The short, muscular cop spat some chewing tobacco as he knelt and carefully tilted the gun over on its side.
“One of those damn things!” he said. “On a .50-caliber Barrett! Of course. Why not? It’s like the training video said. Only a matter of time.”
“What are you talking about, Sergeant?” I said.
“We saw a Homeland Security video about this three weeks ago,” Kelly said. “See this scope thing on top? It’s a computerized targeting system. It has a laser range finder in front, like rich golf guys have to get exact distances.”
I nodded.
“Well, you get behind it and sight your target through the system’s long-range zooming video camera and just tag it with the laser. Then the computer calculates all the factors of the shot—the air density, Magnus effect, even target movement—and puts them through the computer. Then the computer—not you—robotically positions the gun and fires it.
“Anyone, a three-year-old child, can become a world-class sniper with it. All you have to do is tag the target. What am I saying? You don’t even have to be behind the gun!

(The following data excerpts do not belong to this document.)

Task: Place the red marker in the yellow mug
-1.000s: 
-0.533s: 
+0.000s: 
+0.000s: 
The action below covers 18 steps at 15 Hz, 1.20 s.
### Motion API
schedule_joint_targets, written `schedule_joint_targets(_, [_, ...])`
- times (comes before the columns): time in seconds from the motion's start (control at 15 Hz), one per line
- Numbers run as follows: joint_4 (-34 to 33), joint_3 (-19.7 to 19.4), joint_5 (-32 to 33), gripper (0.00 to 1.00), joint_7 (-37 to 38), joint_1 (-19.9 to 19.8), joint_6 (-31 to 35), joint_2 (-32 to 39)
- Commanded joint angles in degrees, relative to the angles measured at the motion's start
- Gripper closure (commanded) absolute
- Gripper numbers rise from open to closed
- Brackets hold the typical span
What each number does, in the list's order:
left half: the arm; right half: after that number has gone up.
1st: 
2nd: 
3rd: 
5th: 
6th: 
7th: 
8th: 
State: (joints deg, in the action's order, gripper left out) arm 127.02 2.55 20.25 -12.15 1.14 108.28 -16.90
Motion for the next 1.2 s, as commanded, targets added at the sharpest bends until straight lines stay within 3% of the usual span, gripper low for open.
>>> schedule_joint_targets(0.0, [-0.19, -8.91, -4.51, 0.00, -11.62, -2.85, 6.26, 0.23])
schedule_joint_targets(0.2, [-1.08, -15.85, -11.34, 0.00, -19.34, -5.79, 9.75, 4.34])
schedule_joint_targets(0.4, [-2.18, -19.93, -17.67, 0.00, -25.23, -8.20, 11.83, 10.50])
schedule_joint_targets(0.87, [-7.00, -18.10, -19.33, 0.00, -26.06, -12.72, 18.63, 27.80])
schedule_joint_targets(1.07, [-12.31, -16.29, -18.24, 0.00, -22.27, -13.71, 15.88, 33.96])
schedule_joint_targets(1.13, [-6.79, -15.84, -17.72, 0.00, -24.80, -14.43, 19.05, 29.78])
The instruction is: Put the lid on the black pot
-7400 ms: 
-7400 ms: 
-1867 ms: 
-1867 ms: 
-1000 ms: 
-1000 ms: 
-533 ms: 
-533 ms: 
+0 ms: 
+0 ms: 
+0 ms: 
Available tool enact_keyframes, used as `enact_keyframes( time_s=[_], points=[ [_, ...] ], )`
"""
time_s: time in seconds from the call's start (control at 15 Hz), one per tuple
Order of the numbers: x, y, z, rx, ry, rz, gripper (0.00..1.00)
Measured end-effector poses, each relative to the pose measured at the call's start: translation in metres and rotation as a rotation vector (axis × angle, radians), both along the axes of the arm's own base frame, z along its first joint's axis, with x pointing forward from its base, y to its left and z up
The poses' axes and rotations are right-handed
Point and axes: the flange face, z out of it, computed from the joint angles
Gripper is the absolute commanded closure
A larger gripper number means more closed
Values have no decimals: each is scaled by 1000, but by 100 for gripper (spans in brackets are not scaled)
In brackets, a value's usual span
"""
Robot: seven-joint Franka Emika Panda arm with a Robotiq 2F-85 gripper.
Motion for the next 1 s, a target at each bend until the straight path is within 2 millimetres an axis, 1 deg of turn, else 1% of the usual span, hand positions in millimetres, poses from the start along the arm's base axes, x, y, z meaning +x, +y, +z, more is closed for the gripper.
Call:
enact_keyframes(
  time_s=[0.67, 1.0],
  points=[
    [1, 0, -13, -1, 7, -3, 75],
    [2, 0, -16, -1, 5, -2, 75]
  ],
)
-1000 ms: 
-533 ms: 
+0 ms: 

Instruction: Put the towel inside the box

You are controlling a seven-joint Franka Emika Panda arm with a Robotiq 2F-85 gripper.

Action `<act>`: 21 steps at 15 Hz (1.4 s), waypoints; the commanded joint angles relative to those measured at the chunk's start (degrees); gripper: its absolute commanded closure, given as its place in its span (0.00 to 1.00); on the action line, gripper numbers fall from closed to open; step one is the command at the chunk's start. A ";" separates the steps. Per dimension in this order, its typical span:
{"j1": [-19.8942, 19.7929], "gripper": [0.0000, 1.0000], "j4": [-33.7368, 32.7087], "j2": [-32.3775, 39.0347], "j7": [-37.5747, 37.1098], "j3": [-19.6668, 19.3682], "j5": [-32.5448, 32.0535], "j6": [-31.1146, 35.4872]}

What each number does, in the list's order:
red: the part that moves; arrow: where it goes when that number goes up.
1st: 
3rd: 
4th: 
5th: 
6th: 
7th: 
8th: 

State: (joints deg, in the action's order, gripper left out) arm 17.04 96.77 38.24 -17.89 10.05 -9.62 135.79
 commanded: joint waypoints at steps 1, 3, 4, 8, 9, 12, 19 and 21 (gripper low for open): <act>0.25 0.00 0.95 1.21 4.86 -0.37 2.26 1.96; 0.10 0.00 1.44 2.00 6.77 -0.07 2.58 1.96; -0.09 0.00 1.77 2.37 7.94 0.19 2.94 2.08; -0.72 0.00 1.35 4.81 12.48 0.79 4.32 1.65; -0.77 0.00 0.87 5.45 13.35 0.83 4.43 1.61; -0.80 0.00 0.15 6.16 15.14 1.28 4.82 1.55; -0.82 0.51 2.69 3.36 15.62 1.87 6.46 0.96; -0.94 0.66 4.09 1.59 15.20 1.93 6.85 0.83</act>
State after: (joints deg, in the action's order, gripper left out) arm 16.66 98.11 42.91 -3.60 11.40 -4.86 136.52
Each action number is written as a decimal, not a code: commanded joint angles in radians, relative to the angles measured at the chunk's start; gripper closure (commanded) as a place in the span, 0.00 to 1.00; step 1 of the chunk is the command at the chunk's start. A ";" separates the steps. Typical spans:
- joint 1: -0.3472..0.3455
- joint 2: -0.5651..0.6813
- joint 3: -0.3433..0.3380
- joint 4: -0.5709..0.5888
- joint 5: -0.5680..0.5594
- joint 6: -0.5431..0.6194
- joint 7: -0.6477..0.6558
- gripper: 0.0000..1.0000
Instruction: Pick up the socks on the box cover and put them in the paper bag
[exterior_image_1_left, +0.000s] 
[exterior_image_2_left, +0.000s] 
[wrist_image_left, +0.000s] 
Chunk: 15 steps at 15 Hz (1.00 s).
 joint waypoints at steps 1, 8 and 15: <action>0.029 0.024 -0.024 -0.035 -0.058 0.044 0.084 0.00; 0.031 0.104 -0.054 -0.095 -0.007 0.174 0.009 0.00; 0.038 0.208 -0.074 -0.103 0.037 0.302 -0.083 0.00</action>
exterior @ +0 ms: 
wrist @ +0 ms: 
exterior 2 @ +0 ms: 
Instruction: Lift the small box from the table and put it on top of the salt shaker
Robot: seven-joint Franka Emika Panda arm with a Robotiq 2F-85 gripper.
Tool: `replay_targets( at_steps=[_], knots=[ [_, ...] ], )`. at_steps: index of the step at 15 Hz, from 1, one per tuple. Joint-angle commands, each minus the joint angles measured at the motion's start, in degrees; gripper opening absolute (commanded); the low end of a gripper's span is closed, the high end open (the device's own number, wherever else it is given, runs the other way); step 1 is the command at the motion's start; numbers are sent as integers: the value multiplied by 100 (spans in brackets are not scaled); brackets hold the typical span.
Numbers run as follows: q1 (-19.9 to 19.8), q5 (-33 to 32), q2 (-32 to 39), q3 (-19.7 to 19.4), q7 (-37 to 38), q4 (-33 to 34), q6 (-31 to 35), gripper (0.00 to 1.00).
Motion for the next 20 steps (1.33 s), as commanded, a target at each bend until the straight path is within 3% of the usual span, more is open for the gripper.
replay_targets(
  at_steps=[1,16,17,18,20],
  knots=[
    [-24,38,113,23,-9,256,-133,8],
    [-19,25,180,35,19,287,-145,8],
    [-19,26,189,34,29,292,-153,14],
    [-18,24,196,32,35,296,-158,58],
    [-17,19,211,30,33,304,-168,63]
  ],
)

It has Wi-Fi.”
“So this was probably done remotely,” I said.
“Without a doubt,” he said. “Why expose yourself on a rooftop when all you have to do is set the gun up beforehand and just do it from cover? All you would need is to be within Wi-Fi range.”
“Call the other team and tell them to go straight to the top floor,” I told him. “We need to get the super up here and start searching every single apartment.”
We rushed off the roof and down onto the thirty-second floor and started banging on doors like it was Halloween for cops. Only three of the residents were home. After we were done searchin
g their apartments, the super, a tall, middle-aged guy who looked like a stoner, finally showed up in a brown bathrobe, holding a set of keys.
“Listen, man,” he said, “I’m still waiting to hear back from the management office. I don’t even know if I should be letting you into people’s apartments. Don’t you need a warrant or something?”
“Tune in, bro,” Kelly yelled in his face. “While you were busy watching Harold and Kumar Go to White Castle, the mayor just got blown away with a rifle we found on your roof.”
“What? Okay, okay. Give me a second,” he said, fumbling with the keys.
One by one, we searched seven apartments, but there was nothing.
“What about this apartment?” I said to the super. “Where’s the key?”
“Uh…that one’s vacant,” the stoner said. “It’s for sale, so I don’t have the key. The management company has it, I think.”
“Don’t worry about the key,” said Kelly as he led the way, holding the battering ram. “Fortunately, we brought our own.”
The ESU men blasted open the door of 32J and rushed inside.
When they gave the all-clear and we went in, the first thing I noticed was the shattered living room window. The second was the skinny guy with a gray ponytail sprawled out in front of the kitchen’s breakfast bar with the top of his head missing. There was an iPad beside him.
I turned and looked west, out through the broken window at the Hudson.
On the Jersey side of the river, about a mile away, there was another high-rise.
Where someone else had shot the mayor’s shooter with another computerized rifle, I thought. I would have bet my paycheck on it.
This isn’t good, I thought as I radioed aviation to hit the roof of the building on the Jersey side to see what they could see.